■ Exercise directions
Examine the data below and state how many lines contain "frame", offering no other words.

━━ Given records

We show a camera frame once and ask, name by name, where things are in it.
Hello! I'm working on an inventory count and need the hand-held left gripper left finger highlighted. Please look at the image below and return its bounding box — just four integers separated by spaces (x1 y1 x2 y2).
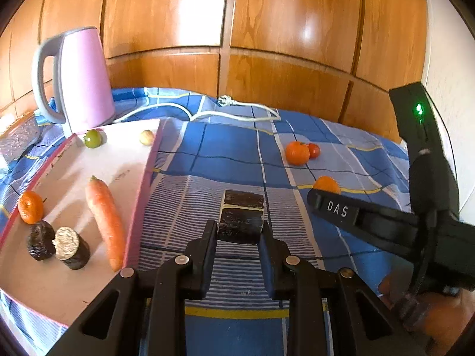
48 220 219 356

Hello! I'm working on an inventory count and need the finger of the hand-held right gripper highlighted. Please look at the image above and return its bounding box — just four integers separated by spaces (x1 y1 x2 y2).
306 188 427 264

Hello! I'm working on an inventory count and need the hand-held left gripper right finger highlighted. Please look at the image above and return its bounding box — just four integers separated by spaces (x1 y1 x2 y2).
259 220 427 356

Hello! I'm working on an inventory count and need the dark chunk with white strip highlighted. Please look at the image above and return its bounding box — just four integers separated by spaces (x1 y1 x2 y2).
218 190 265 244

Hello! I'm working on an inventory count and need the orange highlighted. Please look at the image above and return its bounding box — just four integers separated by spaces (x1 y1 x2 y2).
285 140 310 166
18 191 44 225
313 176 341 195

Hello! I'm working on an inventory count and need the carrot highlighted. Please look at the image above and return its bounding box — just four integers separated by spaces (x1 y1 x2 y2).
85 176 126 272

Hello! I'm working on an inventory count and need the dark chunk with pale end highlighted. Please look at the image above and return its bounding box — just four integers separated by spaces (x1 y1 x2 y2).
53 227 91 270

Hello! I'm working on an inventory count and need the white board with pink edge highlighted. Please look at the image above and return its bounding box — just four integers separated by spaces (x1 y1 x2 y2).
0 119 164 329

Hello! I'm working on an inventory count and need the green tomato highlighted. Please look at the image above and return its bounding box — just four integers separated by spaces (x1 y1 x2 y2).
83 129 102 148

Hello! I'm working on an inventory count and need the dark dried prune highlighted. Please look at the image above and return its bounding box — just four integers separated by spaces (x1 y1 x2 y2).
27 220 56 261

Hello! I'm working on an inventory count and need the person's right hand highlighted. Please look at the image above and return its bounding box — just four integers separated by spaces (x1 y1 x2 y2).
378 274 475 356

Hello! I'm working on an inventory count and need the blue checked blanket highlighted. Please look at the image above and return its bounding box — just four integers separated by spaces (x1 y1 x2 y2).
0 87 420 356

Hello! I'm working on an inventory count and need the wooden wardrobe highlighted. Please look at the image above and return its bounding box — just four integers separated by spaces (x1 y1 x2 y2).
0 0 429 145

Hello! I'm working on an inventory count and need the pink electric kettle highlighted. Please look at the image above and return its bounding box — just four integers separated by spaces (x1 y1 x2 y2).
31 27 116 137

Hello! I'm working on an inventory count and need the glittery grey box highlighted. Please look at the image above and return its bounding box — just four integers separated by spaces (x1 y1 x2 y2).
0 117 39 166

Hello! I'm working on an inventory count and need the white power cable with plug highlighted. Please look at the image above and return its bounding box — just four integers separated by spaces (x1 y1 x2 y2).
113 95 281 124

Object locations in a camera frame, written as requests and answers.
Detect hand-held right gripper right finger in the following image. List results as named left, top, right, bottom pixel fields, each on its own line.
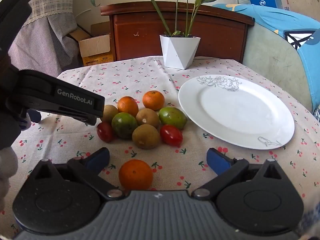
left=191, top=148, right=290, bottom=198

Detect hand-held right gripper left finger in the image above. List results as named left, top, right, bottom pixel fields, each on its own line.
left=30, top=147, right=124, bottom=200

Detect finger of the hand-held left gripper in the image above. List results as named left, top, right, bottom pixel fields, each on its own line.
left=57, top=105, right=104, bottom=127

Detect red tomato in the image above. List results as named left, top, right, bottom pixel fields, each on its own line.
left=160, top=124, right=183, bottom=147
left=97, top=122, right=115, bottom=143

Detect brown kiwi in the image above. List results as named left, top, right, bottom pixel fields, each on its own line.
left=136, top=108, right=160, bottom=129
left=100, top=104, right=119, bottom=123
left=132, top=124, right=161, bottom=149

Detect orange mandarin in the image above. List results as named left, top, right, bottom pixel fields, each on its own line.
left=118, top=159, right=154, bottom=191
left=142, top=90, right=165, bottom=111
left=117, top=96, right=139, bottom=117

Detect green mango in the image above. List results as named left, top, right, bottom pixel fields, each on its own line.
left=159, top=107, right=187, bottom=130
left=111, top=112, right=139, bottom=140

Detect white floral print plate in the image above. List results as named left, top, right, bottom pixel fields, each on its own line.
left=178, top=75, right=295, bottom=150

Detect lilac gingham cloth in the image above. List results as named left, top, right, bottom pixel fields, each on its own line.
left=9, top=11, right=83, bottom=80

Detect open cardboard box yellow label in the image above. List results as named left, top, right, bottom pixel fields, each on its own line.
left=67, top=21, right=117, bottom=67

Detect cherry print tablecloth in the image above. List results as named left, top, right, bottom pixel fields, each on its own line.
left=0, top=55, right=320, bottom=240

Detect brown wooden cabinet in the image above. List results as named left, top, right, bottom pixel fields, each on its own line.
left=100, top=1, right=255, bottom=63

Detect grey-green sofa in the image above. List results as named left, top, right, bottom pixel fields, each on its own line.
left=242, top=22, right=315, bottom=113

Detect green plant in white pot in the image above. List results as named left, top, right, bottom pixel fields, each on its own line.
left=90, top=0, right=237, bottom=70

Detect blue printed cloth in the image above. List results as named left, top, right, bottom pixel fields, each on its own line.
left=212, top=2, right=320, bottom=110

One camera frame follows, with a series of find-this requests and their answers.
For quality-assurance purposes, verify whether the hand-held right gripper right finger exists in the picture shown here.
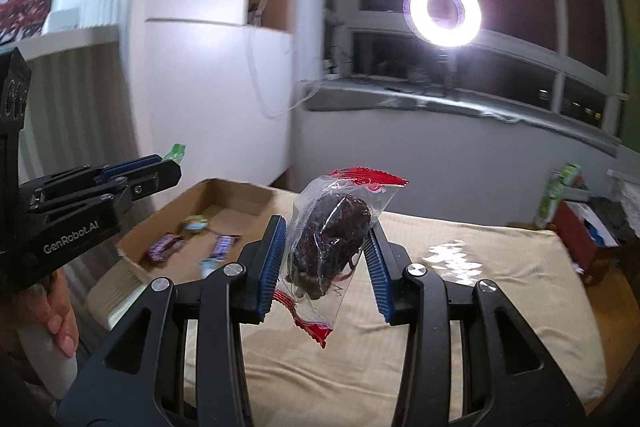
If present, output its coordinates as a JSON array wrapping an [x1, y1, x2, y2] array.
[[363, 221, 587, 427]]

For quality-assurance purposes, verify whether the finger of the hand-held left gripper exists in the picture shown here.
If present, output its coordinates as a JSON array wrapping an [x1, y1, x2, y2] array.
[[31, 154, 167, 202], [31, 160, 183, 215]]

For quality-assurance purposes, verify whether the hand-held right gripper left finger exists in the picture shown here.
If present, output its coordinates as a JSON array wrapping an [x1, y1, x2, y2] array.
[[57, 215, 289, 427]]

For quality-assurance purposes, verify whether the small green candy packet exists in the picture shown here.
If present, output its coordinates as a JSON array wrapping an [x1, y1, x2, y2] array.
[[161, 143, 188, 166]]

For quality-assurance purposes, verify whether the dark chocolate bar packet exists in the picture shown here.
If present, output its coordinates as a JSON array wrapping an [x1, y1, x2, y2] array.
[[211, 234, 242, 259]]

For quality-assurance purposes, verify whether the clear red-edged dark snack packet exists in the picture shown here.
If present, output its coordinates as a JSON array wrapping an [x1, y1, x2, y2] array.
[[273, 166, 409, 349]]

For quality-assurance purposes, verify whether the brown chocolate bar packet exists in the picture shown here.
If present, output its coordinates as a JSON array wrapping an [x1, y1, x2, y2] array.
[[146, 232, 186, 264]]

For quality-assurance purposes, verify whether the person's left hand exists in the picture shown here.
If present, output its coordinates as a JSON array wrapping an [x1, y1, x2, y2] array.
[[0, 268, 82, 358]]

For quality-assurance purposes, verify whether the clear bag of silver packets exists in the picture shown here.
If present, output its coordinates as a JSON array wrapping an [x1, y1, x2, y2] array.
[[424, 240, 484, 284]]

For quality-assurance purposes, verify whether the striped cloth cover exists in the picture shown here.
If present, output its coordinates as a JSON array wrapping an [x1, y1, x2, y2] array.
[[84, 184, 609, 427]]

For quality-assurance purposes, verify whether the white cabinet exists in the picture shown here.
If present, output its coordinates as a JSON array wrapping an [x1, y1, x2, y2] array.
[[119, 0, 302, 188]]

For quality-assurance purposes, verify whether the grey windowsill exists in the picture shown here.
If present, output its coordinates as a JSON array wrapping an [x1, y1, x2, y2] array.
[[304, 73, 622, 154]]

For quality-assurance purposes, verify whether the red cardboard box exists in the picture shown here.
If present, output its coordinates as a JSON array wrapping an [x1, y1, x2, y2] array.
[[554, 199, 622, 289]]

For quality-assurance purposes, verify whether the dark cloth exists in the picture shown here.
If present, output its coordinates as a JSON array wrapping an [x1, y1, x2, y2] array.
[[590, 197, 633, 233]]

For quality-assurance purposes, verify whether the white table with lace cloth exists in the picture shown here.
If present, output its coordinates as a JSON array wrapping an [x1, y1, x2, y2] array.
[[606, 166, 640, 220]]

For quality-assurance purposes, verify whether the white cable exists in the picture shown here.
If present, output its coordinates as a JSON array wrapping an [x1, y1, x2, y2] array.
[[241, 0, 321, 118]]

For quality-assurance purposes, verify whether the ring light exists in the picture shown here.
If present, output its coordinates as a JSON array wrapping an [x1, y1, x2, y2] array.
[[402, 0, 484, 48]]

━━━━

■ Problem solution
3